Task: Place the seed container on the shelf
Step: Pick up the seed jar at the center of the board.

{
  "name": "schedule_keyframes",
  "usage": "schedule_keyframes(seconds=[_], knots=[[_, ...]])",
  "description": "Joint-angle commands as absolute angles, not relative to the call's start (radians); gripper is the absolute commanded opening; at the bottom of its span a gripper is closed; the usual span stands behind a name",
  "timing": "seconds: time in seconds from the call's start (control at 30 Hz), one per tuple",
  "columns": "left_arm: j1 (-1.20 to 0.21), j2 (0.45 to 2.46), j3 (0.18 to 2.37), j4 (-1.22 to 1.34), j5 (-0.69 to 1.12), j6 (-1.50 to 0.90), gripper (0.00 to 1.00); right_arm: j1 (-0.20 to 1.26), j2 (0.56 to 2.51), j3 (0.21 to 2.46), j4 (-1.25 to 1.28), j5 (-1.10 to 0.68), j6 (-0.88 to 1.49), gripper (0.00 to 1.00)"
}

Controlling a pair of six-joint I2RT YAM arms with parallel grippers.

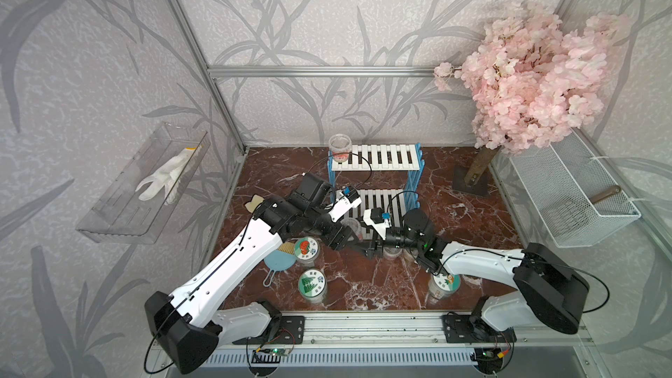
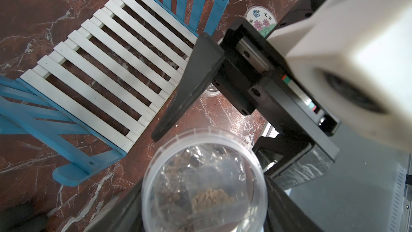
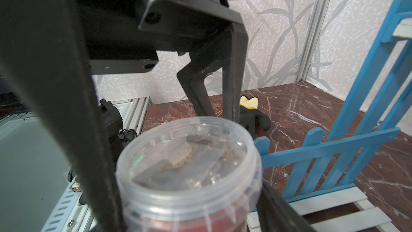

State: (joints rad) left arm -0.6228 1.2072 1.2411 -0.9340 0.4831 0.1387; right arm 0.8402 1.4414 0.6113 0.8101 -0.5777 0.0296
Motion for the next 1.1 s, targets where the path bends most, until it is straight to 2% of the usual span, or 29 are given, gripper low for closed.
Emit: schedule_keyframes(seconds=[0.0, 0.2, 0.43, 0.67, 0.8, 1.0, 1.07], knots=[[-0.622, 1.213, 1.269, -0.965, 0.475, 0.147, 0.76, 0.848, 1.437, 0.654, 0.796, -0.581, 0.031, 0.78], [-0.624, 1.223, 1.270, -0.969, 0.471, 0.147, 0.76, 0.853, 1.439, 0.661, 0.785, -0.583, 0.022, 0.73], [-0.623, 1.206, 1.257, -0.928, 0.465, 0.116, 0.89, 0.853, 1.442, 0.646, 0.814, -0.568, 0.046, 0.71], [-0.623, 1.202, 1.244, -0.911, 0.472, 0.094, 0.88, 0.853, 1.454, 0.632, 0.850, -0.556, 0.075, 0.65], [-0.621, 1.179, 1.234, -0.875, 0.444, 0.063, 0.90, 0.852, 1.454, 0.605, 0.907, -0.530, 0.098, 0.66], [-0.611, 1.114, 1.190, -0.786, 0.343, -0.036, 1.00, 0.852, 1.453, 0.577, 0.955, -0.508, 0.131, 0.65], [-0.595, 1.117, 1.170, -0.778, 0.354, -0.078, 1.00, 0.853, 1.452, 0.571, 0.968, -0.504, 0.134, 0.65]])
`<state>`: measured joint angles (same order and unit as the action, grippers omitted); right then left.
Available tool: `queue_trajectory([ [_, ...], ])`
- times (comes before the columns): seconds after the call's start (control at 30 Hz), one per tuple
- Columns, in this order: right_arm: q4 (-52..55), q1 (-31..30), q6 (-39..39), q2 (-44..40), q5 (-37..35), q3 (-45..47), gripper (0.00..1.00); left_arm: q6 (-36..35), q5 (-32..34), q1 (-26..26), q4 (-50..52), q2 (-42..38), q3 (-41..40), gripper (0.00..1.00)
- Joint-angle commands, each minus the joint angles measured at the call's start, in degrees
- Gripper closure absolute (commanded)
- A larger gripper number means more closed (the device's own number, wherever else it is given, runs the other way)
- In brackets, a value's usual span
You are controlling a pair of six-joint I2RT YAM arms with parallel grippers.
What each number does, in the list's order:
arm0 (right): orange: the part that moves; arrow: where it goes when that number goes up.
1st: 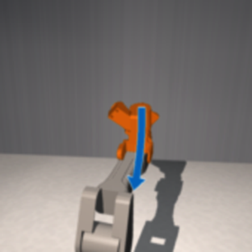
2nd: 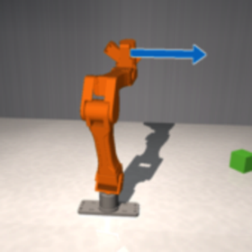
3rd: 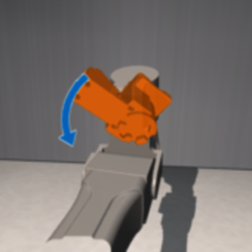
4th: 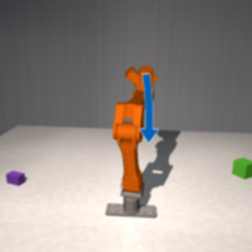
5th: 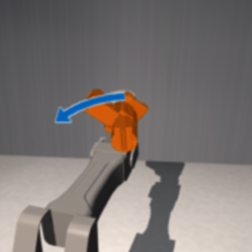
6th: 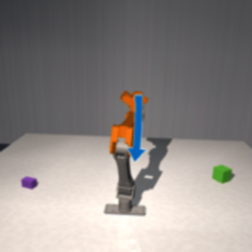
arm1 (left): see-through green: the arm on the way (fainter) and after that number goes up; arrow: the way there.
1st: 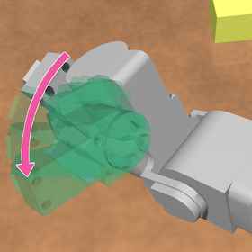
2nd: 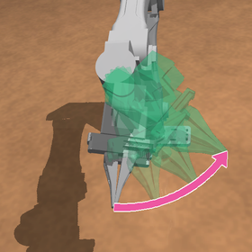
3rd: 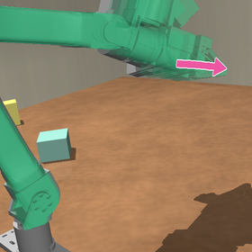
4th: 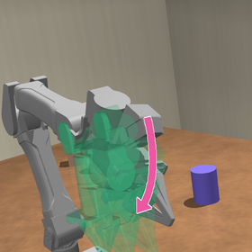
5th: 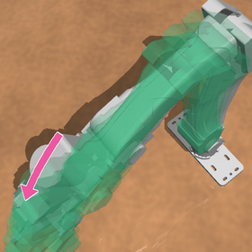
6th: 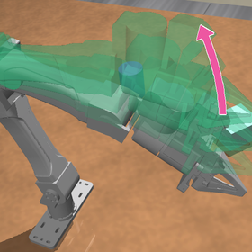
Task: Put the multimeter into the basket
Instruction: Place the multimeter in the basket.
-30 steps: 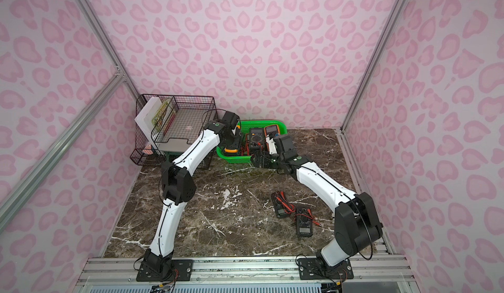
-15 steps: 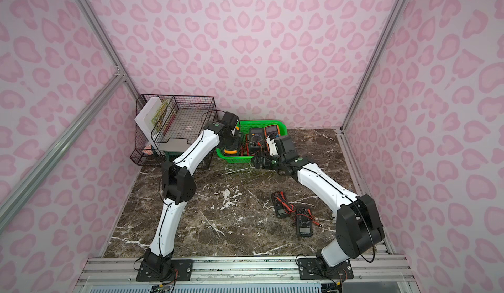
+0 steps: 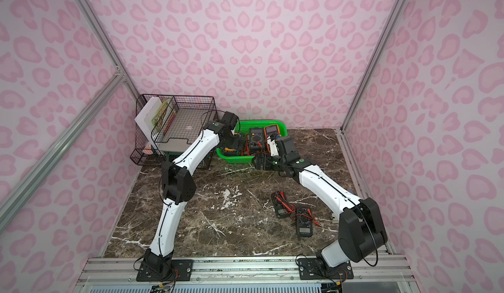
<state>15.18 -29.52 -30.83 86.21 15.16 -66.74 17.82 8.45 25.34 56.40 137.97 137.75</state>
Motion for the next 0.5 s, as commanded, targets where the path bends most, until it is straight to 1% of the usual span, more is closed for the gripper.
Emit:
queue_trajectory([
  [0.0, -0.1, 0.0, 0.2, -0.8, -0.6, 0.5, 0.01, -0.2, -0.1, -0.1, -0.1, -2.2, 0.6, 0.01],
  [0.3, -0.5, -0.1, 0.3, -2.5, -1.4, 2.8, 0.01, -0.7, -0.4, -0.1, 1.6, -6.2, 0.6, 0.01],
  [0.47, -0.7, -0.1, 0.6, -3.2, -2.2, 3.8, 0.01, -1.8, -2.4, -0.1, 2.0, -9.0, -0.7, 0.01],
])
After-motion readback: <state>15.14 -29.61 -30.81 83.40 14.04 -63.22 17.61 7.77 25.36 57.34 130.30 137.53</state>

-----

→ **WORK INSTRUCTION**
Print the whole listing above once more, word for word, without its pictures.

→ **RESPONSE BOX**
Task: Place the seed container on the shelf
Step: Pick up the seed jar at the center of the board.

{
  "name": "schedule_keyframes",
  "usage": "schedule_keyframes(seconds=[_], knots=[[_, ...]])",
  "description": "Joint-angle commands as absolute angles, not relative to the call's start (radians); gripper is the absolute commanded opening; at the bottom of its span a gripper is closed; the usual span stands behind a name",
  "timing": "seconds: time in seconds from the call's start (control at 30 Hz), one per tuple",
  "columns": "left_arm: j1 (-1.20 to 0.21), j2 (0.45 to 2.46), j3 (0.18 to 2.37), j4 (-1.22 to 1.34), j5 (-0.69 to 1.12), j6 (-1.50 to 0.90), gripper (0.00 to 1.00); right_arm: j1 (-0.20 to 1.26), j2 (0.56 to 2.51), j3 (0.21 to 2.46), j4 (-1.25 to 1.28), j5 (-1.10 to 0.68), j6 (-0.88 to 1.49), gripper (0.00 to 1.00)"
}

Controlling a pair of six-joint I2RT YAM arms with parallel grippers.


State: (joints rad) left arm -0.6228 1.2072 1.2411 -0.9340 0.4831 0.1387; right arm 0.8402 1.4414 0.6113 0.8101 -0.5777 0.0296
Motion for the next 1.1 s, targets where the path bends most, until it is straight to 2% of the usual span, or 29 are given, gripper low for closed.
Emit: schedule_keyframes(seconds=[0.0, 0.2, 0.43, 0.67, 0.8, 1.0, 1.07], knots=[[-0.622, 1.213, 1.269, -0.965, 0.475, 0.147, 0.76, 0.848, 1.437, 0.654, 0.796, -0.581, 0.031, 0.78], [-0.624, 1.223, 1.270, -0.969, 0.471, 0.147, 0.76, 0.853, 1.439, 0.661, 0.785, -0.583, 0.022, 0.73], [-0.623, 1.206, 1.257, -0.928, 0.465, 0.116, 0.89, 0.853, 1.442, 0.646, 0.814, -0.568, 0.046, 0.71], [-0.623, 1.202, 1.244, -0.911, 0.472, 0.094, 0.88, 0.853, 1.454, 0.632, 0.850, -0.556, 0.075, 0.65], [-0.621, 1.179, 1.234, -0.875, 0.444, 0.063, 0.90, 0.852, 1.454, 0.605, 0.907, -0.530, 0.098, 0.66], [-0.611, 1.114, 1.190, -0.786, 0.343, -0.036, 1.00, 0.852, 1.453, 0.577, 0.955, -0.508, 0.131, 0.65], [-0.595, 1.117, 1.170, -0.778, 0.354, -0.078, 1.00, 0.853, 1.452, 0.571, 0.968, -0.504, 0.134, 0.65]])
`<state>`: measured joint angles (same order and unit as the action, grippers omitted); right then left.
Available tool: `queue_trajectory([ [_, ...], ])`
- times (comes before the columns): seconds after the call's start (control at 30 Hz), one per tuple
- Columns, in this order: right_arm: q4 (-52..55), q1 (-31..30), q6 (-39..39), q2 (-44..40), q5 (-37..35), q3 (-45..47), gripper (0.00..1.00); left_arm: q6 (-36..35), q5 (-32..34), q1 (-26..26), q4 (-50..52), q2 (-42..38), q3 (-41..40), gripper (0.00..1.00)
- Joint-angle commands, each minus the joint angles measured at the call's start, in degrees
- Gripper closure absolute (commanded)
- A larger gripper number means more closed (the device's own number, wherever else it is given, runs the other way)
- In brackets, a value's usual span
You are controlling a pair of six-joint I2RT YAM arms with parallel grippers.
What each number does, in the list's order:
arm0 (right): orange: the part that moves; arrow: where it goes when that number goes up.
1st: 
2nd: 
3rd: 
4th: 
5th: 
6th: 
arm1 (left): see-through green: the arm on the way (fainter) and after that number goes up; arrow: the way there.
1st: 
2nd: 
3rd: 
4th: 
5th: 
6th: 
Task: Put the multimeter into the basket
Instruction: Place the multimeter in the basket.
-30 steps: 
-15 steps: 
+0 steps: 
<state>15.18 -29.52 -30.83 86.21 15.16 -66.74 17.82 8.45 25.34 56.40 137.97 137.75</state>
Motion for the next 0.5 s, as commanded, targets where the path bends most, until it is straight to 1% of the usual span, more is closed for the gripper.
Emit:
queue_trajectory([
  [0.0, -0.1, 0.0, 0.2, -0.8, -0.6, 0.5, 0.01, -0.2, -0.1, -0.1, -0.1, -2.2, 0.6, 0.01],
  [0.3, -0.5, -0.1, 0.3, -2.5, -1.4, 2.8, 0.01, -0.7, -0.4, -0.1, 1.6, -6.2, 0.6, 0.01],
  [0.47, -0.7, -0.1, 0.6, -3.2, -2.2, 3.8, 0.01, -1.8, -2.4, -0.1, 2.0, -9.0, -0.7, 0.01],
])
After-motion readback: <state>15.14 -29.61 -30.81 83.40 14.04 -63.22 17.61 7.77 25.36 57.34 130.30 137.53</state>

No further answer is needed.